Forward and forward-backward algorithms in CRF

693 Views Asked by At

In the papers about CRF (like this or this), authors all mention the forward-backward algorithm, yet implementations in GitHub (or the basic implementation in PyTorch tutorial) seem to only use the forward algorithm for calculating the negative log-likelihood to be optimized with SGD.

If I want to train a NER on BiLSTM features and the only type of queries I will make is just like "given a sentence, find the named entities", do I need the forward-backward algorithm? Or more generally, what is the difference between these two algorithms and which one is used when?

2

There are 2 best solutions below

0
On BEST ANSWER

I think the reason why only forward algorithm is used in the PyTorch tutorial is that for calculating the partition function, only forward or backward pass is needed. Forward-backward algorithm would be needed to calculate the marginal probabilities though.

1
On

BiLSTM gives you more context and potentially better results. Consider the following example:

  1. Teddy bear is a soft toy in the form of a bear.
  2. Teddy Roosevelt was the 26th president of United States.
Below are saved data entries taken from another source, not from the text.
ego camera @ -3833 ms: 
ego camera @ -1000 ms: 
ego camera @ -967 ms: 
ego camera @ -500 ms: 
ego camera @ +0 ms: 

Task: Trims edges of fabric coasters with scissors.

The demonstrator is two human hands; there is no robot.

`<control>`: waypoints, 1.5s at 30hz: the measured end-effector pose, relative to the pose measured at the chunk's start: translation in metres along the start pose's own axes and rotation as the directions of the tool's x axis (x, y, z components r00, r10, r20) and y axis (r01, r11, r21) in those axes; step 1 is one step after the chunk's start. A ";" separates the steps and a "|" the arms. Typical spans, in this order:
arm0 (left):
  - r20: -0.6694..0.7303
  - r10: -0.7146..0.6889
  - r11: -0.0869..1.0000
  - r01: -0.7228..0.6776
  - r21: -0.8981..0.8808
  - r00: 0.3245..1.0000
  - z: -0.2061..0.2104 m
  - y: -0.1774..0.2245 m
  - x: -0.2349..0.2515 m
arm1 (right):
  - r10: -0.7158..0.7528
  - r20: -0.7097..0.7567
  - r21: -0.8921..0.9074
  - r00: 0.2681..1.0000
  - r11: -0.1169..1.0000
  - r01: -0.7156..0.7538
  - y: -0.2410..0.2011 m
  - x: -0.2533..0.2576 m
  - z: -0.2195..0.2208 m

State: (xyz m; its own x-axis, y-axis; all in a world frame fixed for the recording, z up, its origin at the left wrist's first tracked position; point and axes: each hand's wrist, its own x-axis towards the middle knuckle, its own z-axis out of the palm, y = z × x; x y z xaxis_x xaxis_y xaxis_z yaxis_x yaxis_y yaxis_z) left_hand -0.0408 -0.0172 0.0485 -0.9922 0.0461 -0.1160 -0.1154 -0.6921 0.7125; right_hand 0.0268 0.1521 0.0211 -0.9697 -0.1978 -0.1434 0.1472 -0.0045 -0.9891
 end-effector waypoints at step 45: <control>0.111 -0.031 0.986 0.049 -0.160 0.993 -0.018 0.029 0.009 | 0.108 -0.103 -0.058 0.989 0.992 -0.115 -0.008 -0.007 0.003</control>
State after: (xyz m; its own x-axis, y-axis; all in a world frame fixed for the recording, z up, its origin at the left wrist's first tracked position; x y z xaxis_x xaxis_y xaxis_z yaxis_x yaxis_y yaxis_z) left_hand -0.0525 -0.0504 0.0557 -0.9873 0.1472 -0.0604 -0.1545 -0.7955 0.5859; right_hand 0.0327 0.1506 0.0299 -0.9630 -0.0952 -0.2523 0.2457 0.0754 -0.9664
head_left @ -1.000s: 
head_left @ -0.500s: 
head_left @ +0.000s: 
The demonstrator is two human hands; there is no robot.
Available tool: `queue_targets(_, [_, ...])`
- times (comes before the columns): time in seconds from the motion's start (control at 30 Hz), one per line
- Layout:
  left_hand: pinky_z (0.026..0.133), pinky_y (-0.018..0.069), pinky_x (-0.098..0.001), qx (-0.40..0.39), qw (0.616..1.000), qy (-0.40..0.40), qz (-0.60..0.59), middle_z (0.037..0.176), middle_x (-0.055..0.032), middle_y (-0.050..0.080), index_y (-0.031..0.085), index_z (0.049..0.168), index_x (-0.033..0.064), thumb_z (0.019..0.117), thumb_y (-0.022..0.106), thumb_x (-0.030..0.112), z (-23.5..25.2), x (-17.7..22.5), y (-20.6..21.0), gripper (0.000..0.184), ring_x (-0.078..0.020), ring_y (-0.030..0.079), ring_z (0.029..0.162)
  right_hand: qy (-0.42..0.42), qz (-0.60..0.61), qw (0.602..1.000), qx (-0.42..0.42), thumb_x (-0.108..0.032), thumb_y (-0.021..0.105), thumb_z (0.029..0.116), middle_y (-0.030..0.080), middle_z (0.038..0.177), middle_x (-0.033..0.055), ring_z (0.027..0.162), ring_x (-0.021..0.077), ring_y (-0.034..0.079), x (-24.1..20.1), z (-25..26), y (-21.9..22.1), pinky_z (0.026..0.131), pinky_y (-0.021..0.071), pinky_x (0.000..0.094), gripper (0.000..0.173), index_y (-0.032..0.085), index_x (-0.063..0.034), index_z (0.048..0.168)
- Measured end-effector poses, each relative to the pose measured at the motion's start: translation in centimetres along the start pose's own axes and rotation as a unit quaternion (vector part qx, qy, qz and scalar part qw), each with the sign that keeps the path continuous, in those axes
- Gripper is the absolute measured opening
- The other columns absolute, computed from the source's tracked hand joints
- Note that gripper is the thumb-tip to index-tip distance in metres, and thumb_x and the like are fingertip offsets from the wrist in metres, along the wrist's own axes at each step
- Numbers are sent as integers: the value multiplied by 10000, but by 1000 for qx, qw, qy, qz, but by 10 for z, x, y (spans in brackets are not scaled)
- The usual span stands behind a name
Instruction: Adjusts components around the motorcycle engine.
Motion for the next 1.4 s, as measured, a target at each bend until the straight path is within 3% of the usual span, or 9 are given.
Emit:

In the first case "teddy" is not NE, but in the second one "Teddy" is NE. BiLSTM would be better at noticing this as it looks not only past but also future states (i.e. "bear" and "Roosevelt").

From Wikipedia about BiLSTM:

"General procedures for training are as follows: For forward pass, forward states and backward states are passed first, then output neurons are passed. For backward pass, output neurons are passed first, then forward states and backward states are passed next. After forward and backward passes are done, the weights are updated"